Rowen slouched at the round table, resting his head on a hand with a yawn. "Yeah," he said. "Maybe."

Kento found it and sat down across from Rowen. "You can go back to bed if you want," he offered politely. "What'd you do – stay up all night?"

"Sort of. Ryo wouldn't go to bed."

Kento paused. Ryo refusing to go to sleep wasn't all that unusual, but it had tended to be a high school stressing-out thing years ago. Usually the rest of them just let him do it since Ryo wasn't the type to make himself sick, with notable exceptions, and most of the time he'd quit it as soon as he got tired enough.

"Why not?" There wasn't much left in the cereal box so Kento poured himself what was left, poking the corn flakes down into the milk with a spoon that was dwarfed by his hand.

"Cye's pissed – at Ryo." Rowen pushed the sunglasses up onto his forehead, stifling another yawn.

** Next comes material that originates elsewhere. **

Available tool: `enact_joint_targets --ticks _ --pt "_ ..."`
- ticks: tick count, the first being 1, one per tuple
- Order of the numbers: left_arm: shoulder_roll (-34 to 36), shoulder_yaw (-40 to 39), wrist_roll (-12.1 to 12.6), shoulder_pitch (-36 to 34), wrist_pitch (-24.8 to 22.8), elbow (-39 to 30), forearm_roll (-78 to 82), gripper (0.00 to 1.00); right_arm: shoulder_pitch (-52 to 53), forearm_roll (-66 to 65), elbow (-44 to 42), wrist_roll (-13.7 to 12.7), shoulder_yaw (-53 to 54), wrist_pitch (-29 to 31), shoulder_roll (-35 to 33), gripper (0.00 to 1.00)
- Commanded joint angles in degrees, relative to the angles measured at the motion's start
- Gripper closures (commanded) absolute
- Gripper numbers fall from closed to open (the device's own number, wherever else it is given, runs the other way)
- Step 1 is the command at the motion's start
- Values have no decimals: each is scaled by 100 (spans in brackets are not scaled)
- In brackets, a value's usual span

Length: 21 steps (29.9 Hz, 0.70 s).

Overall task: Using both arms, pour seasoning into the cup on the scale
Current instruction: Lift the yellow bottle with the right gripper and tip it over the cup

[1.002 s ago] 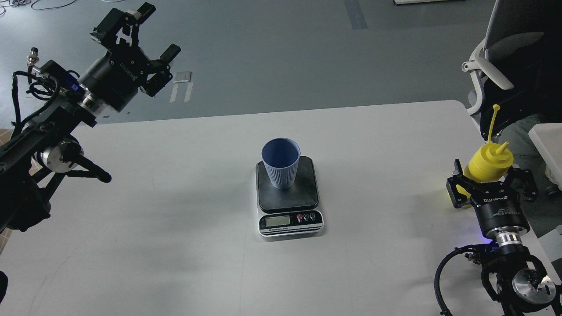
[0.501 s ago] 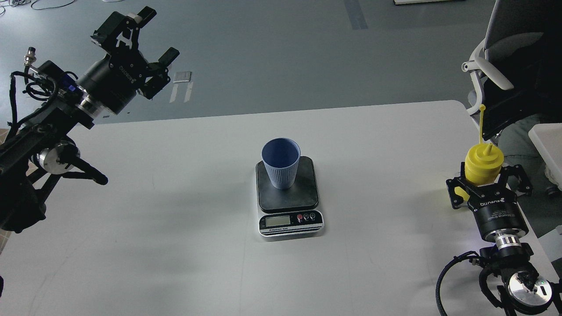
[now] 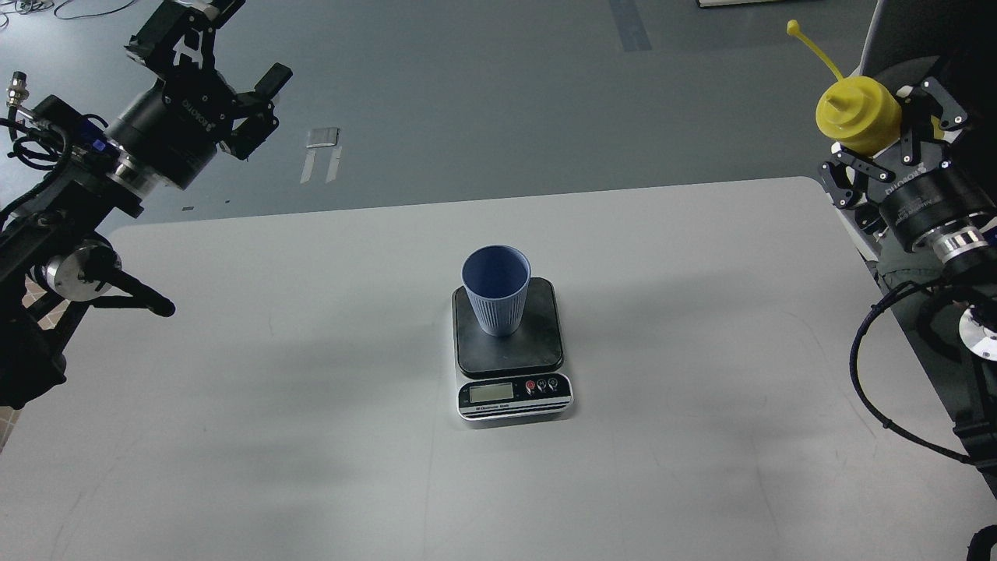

That was unusual though, and a little worrisome. Kento looked up from his food, searching Rowen for clues or reassurance, but Rowen just looked disinterested.

"At Ryo?" Kento said. "Not you?" He smiled a little at his own half-joke.

"Surprise," Rowen's mouth twisted in an ironic smile. "Cye isn't always pissed at me."

Kento snorted around his corn flakes. "Not for your lack of trying."

Rowen had no reply, but squirmed for a second before half-sneering, deciding he didn't really need to say anything to that.

"What about Ryo?" Kento asked instead, tapping his spoon thoughtfully against the side of his bowl.

Rowen shrugged. "Ryo said something about rain."

Kento blinked at him. "Rain...?" Then it dawned on him. "Ohhh... well that does kind of make sense."

"What?"

"I mean, he could only be talking about Christmas, right? He did almost get himself killed."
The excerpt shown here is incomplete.